The pros and cons of pay disclosure will be discussed Tuesday by experts at an ILR School livestream open to the public.
Speakers at “Pay Gaps are Real: Is Pay Transparency the Answer?” include Peter Bamberger, Ph.D. ’90, research director of ILR’s Smithers Institute and the Domberger Chair in Organization and Management at Tel Aviv University’s Coller School of Management; Jacqueline M. Ebanks, executive director of the New York City Commission on Gender Equity; Evandro Gigante, Proskauer Rose partner and co-head of its Employment Litigation & Arbitration group, and Brian Levine, Mercer's pay equity leader.
As of Nov. 1, New York City employers will be required to disclose minimum and maximum salaries for job openings. Nationally, a number of municipalities are considering controversial pay transparency laws.
According to Bamberger, author of the forthcoming Oxford University Press book, “Exposing Pay: Pay Transparency and What it Means for Employees, Employers and Public Policy,” research shows that pay transparency can:
- Potentially boost performance and help retain top performers, but can spark counterproductive work behavior.

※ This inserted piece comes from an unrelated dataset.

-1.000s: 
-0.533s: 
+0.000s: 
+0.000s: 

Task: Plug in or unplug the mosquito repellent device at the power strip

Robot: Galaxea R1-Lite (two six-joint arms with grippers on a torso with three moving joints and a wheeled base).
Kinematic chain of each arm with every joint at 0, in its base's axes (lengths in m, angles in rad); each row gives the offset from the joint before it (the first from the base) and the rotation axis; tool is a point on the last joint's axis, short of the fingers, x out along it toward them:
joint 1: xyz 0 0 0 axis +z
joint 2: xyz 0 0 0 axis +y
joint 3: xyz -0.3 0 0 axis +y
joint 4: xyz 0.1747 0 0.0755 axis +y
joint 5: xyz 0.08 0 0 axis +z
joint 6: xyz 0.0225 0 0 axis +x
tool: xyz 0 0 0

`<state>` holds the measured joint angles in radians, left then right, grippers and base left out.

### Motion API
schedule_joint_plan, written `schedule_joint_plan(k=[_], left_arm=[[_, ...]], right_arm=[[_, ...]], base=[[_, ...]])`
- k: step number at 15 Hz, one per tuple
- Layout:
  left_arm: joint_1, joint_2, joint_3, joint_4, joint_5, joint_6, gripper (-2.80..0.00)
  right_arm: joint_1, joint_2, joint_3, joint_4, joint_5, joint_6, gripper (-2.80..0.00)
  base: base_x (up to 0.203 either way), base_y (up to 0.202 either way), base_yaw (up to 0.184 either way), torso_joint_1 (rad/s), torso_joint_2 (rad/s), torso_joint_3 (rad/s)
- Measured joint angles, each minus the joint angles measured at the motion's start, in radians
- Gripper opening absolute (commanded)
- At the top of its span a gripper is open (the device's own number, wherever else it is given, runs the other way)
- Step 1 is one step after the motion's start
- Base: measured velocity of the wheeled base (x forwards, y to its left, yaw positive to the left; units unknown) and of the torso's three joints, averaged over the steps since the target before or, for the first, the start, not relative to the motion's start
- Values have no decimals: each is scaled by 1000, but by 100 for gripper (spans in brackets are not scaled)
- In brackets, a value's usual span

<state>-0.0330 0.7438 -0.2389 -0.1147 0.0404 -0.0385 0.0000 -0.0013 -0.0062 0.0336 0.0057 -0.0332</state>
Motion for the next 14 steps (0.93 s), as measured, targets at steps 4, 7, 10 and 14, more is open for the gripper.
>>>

- Reduce the risk of gender or race/ethnic-based pay inequities, but may generate envy.
- Motivate those receiving more pay to stay and those at the low end of the pay ladder to seek other jobs.
Best practices around pay disclosure, Bamberger said, include not attempting to restrict employee pay disclosure, taking steps to boost employee pay knowledge and conduct periodic pay equity audits.
Tae-Youn Park, associate professor of human resource studies at the ILR School, who examines how employment policies and practices such as compensation affect employers and employees, commented this week on the law going into effect Nov. 1.
“We can expect that the New York City pay transparency law will help reduce pay inequality between different gender and racial groups,” he said. “The salary information helps employees raise concerns more accurately and comfortably regarding pay gap issues, and forces managers to be more careful in making pay allocation decisions.”
“While not detrimental for companies, some concerns for businesses stem from the same phenomenon: pay transparency reduces pay inequality. Some degree of inequality is actually necessary to achieve equity, and some studies show that pay transparency can reduce the size of pay inequality driven by performance or merits. This happens because people are more likely to rely on objective metrics when making pay decisions. Although this may make the justification easier, it is possible that people’s contributions that are not easily measurable (e.g., helping colleagues) are rewarded less by pay.”
“Compressing the pay level differences can still be good for the organization (e.g., creating cooperative and harmonious culture) reducing social comparisons and envious emotions. However, this is something that companies may need to be aware of.”
Tuesday’s event is co-sponsored by the ILR Institute for Compensation Studies, ILR Labor and Employment Law Program and Cornell SC Johnson College of Business.